Appointment of Members of Senior Executive Service Performance Review Board
The following persons have been appointed to the ONDCP Senior Executive Service Performance Review Board: Dr. Terry Zobeck (as Chair), Mr. Gerard Burns, Ms. Michele Marx, and Mr. Jeffrey Teitz.
Summit on Heroin and Prescription Drugs: Federal, State, and Community Responses
The Office of National Drug Control Policy (ONDCP) will host a ``Summit on Heroin and Prescription Drugs: Federal, State, and Community Responses'' highlighting the public health and safety issues surrounding prescription painkillers and heroin. The conference will be held from 9 a.m. to 12:30 p.m. on Thursday, June 19, 2014 in the South Court Auditorium of the Eisenhower Executive Office Building, 17th Street and Pennsylvania Avenue NW., Washington, DC 20500. While the summit is not open to the general public, it will be streamed live on- line for the general public to view on www.WhiteHouse.gov/Live. The goal of the summit is to discuss trends and challenges in the epidemic of opioid abuse in the United States, identify innovative practices and models, and discuss how practitioners at every level can help reduce overdose deaths and public health consequences. Participants will include Attorney General Eric Holder, Vermont Governor Peter Shumlin, National Institute on Drug Abuse Director Dr. Nora Volkow, and experts from across the country on education, treatment, and overdose and infectious disease prevention. Summit participants will not be deliberating or providing consensus advice or recommendations to ONDCP. Issues explored will include expanding drug treatment access to millions through the Affordable Care Act, encouraging people and medical professionals to learn the signs and symptoms of problematic drug use and to intervene before substance use becomes a chronic condition, and supporting the use of naloxone, an overdose reversal drug that's easy to administer and has already saved thousands of lives.
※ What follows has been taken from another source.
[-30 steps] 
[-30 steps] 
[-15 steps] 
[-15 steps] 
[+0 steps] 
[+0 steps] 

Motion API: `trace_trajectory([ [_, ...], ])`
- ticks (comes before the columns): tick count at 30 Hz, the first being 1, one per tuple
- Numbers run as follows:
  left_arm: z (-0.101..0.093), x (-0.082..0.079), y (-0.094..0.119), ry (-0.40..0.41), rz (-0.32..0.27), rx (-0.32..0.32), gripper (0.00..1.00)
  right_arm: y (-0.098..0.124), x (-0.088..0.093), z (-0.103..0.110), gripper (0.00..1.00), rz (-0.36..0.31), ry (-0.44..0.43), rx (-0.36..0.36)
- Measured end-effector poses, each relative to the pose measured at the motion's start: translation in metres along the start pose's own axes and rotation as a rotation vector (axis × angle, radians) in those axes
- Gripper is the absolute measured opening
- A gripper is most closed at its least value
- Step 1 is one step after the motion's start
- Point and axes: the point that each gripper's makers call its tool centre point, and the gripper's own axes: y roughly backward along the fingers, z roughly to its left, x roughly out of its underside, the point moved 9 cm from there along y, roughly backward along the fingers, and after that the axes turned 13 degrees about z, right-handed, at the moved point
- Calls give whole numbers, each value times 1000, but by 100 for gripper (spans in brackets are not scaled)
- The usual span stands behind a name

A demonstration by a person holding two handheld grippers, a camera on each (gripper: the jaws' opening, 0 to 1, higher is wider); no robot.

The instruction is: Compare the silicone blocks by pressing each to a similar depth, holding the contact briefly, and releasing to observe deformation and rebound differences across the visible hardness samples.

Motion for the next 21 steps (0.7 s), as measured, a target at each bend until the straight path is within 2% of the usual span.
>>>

Designation of Thirteen Counties as High Intensity Drug Trafficking Areas
The Director of the Office of National Drug Control Policy designated thirteen additional counties as High Intensity Drug Trafficking Areas pursuant to 21 U.S.C. 1706. The new counties are (1) Bradley County in Tennessee, Dickenson County in Virginia, and Wyoming and Raleigh Counties in West Virginia as part of the Appalachia HIDTA; (2) Rockingham County in North Carolina, and Florence and Horry Counties in South Carolina as part of the Atlanta-Carolinas HIDTA (formerly known as ``Atlanta HIDTA''); (3) Forrest County in Mississippi as part of the Gulf Coast HIDTA; (4) Williams County in North Dakota as part of the Midwest HIDTA; (5) Humboldt County in California as part of the Northern California HIDTA; and (6) Cecil and Frederick Counties in Maryland and Roanoke County in Virginia as part of the Washington/Baltimore HIDTA.